Cuando los magos llegaron a Belén, traían consigo tres regalos simbólicos: oro, incienso y mirra. Estos no fueron simples presentes de admiradores, sino ofrendas cargadas de profundo significado. Y aunque la historia se refiere a los regalos que ellos le dieron a Jesús, también nos invita a reflexionar sobre los tres grandes dones que Dios nos ha dado a través de Él.

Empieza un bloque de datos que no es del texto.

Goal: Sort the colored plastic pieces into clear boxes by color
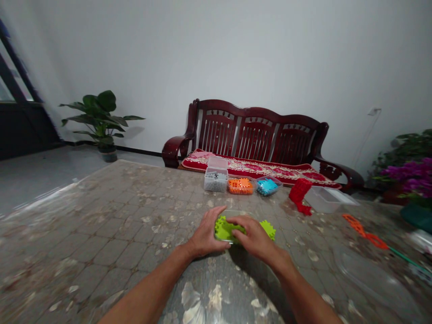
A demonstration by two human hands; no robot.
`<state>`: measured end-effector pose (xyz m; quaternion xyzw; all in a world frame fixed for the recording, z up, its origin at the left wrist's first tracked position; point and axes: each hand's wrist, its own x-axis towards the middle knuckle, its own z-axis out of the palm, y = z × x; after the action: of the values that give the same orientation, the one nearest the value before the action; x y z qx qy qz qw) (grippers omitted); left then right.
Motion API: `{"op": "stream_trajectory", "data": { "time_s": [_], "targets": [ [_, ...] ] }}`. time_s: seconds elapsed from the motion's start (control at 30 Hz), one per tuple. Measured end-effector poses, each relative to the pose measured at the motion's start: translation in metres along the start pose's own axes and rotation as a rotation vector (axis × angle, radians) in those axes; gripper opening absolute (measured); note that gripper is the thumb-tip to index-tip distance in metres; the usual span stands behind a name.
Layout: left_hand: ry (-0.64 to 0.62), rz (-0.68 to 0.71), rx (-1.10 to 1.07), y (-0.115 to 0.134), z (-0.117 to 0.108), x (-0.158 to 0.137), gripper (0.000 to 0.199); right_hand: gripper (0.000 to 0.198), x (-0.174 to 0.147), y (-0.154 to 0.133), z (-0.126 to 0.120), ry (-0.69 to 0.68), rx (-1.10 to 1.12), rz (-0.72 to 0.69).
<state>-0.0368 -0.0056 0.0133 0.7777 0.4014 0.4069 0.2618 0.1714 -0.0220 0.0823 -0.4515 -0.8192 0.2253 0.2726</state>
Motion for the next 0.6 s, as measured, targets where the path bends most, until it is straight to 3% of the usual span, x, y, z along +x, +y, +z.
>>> {"op": "stream_trajectory", "data": {
  "time_s": [0.17,0.27,0.43,0.6],
  "targets": [
    [-0.002,-0.009,0.012,0.002,-0.001,0.0,0.104,0.036,-0.003,0.032,-0.027,0.302,0.049,0.154],
    [-0.014,-0.021,0.009,0.003,-0.002,0.0,0.104,0.037,-0.015,0.065,-0.049,0.396,0.015,0.293],
    [-0.012,-0.034,0.023,0.004,-0.003,0.001,0.102,0.054,-0.045,0.107,-0.056,0.319,-0.028,0.456],
    [0.018,-0.028,0.05,0.007,-0.003,0.0,0.098,0.079,-0.061,0.107,-0.034,0.237,-0.183,0.447]
  ]
}}
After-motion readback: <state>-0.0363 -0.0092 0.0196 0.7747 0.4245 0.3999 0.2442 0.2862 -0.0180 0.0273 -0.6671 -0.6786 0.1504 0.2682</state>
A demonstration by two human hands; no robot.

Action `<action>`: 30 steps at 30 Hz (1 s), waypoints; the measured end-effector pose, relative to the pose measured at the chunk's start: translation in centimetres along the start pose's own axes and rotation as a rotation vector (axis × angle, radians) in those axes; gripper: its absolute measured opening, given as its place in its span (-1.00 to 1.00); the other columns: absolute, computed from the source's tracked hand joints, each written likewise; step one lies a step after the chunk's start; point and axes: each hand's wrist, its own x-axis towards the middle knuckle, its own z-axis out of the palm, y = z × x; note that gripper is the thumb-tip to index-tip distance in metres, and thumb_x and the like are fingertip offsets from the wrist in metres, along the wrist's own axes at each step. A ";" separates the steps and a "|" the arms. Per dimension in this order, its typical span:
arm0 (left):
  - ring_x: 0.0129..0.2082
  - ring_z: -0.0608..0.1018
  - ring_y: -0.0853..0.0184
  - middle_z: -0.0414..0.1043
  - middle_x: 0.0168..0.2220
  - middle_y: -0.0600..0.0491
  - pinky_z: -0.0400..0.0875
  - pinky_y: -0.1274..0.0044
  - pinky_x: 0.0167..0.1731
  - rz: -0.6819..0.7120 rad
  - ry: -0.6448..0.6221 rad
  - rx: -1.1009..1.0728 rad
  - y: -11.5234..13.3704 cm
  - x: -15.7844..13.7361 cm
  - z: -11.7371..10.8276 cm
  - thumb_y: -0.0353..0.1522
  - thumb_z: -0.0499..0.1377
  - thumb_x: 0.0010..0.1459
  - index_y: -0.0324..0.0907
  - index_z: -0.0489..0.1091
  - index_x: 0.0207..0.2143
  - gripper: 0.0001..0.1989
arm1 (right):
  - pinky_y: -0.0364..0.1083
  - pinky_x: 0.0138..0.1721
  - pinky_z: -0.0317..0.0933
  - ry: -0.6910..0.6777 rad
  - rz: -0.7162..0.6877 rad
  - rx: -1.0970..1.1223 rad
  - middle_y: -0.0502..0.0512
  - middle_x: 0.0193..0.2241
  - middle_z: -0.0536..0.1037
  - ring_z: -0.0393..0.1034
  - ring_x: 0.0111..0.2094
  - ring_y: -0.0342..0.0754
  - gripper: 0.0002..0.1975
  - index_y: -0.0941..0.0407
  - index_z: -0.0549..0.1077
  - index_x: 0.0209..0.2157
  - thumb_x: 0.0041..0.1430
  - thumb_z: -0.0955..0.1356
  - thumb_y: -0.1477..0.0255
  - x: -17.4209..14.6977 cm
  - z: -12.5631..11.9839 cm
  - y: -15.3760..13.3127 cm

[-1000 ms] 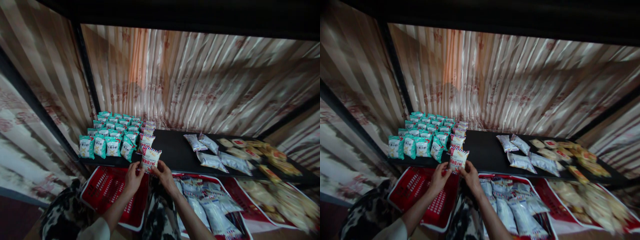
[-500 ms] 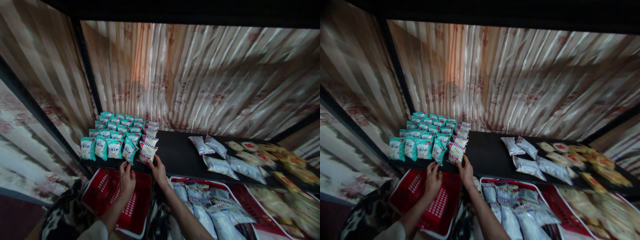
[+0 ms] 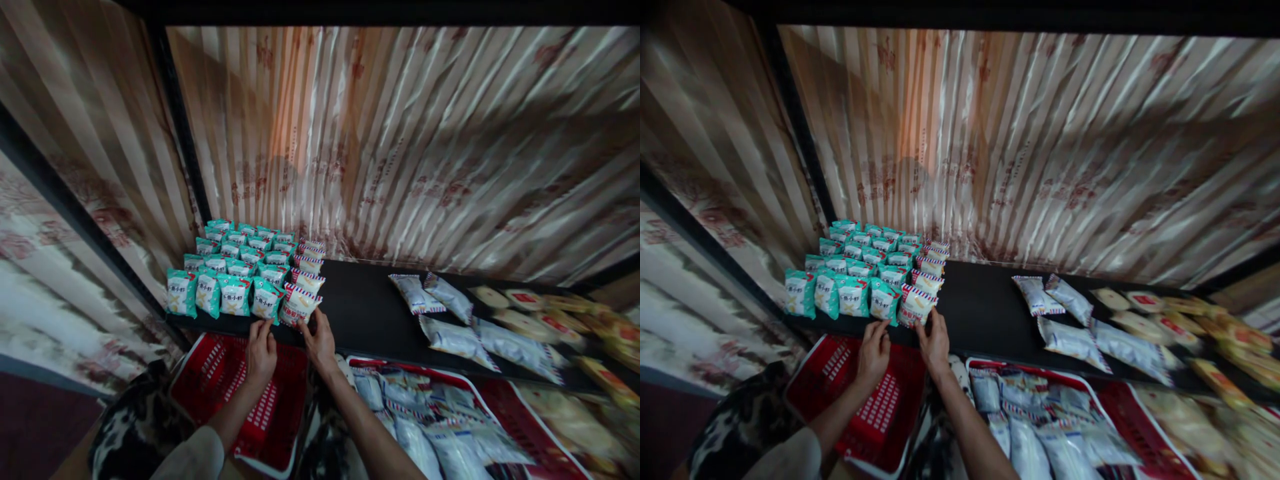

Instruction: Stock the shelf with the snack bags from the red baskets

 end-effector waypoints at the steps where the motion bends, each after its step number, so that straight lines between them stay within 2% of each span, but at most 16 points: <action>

El oro, símbolo de realeza, representa el don de la dignidad. Dios nos creó a su imagen y semejanza, y en cada persona hay un valor incalculable. Nos regaló el derecho de llamarnos hijos suyos, con una identidad que nada ni nadie puede quitar. Este es un regalo que perdura, incluso en los momentos de duda o soledad. El incienso, usado en adoración, habla del don de la presencia divina. Dios no se quedó distante, sino que se acercó a nosotros. En Jesús, vino a habitar entre los hombres, y hoy sigue estando cerca, escuchando nuestras oraciones, guiando nuestros pasos. Su presencia transforma lo ordinario en sagrado. La mirra, un ungüento usado en la muerte, anticipa el sacrificio de Cristo. Con él, Dios nos dio el regalo del perdón. Porque Jesús murió, nuestras culpas quedan cubiertas, y la muerte no tiene la última palabra. Este don nos trae esperanza verdadera, incluso en el dolor.

Así como los magos adoraron al niño con estos presentes, hoy podemos adorar a Dios reconociendo lo que Él ya nos dio: dignidad, presencia y salvación. No son regalos lejanos, sino realidades que tocan nuestras vidas todos los días. Solo necesitamos abrir el corazón para recibirlas.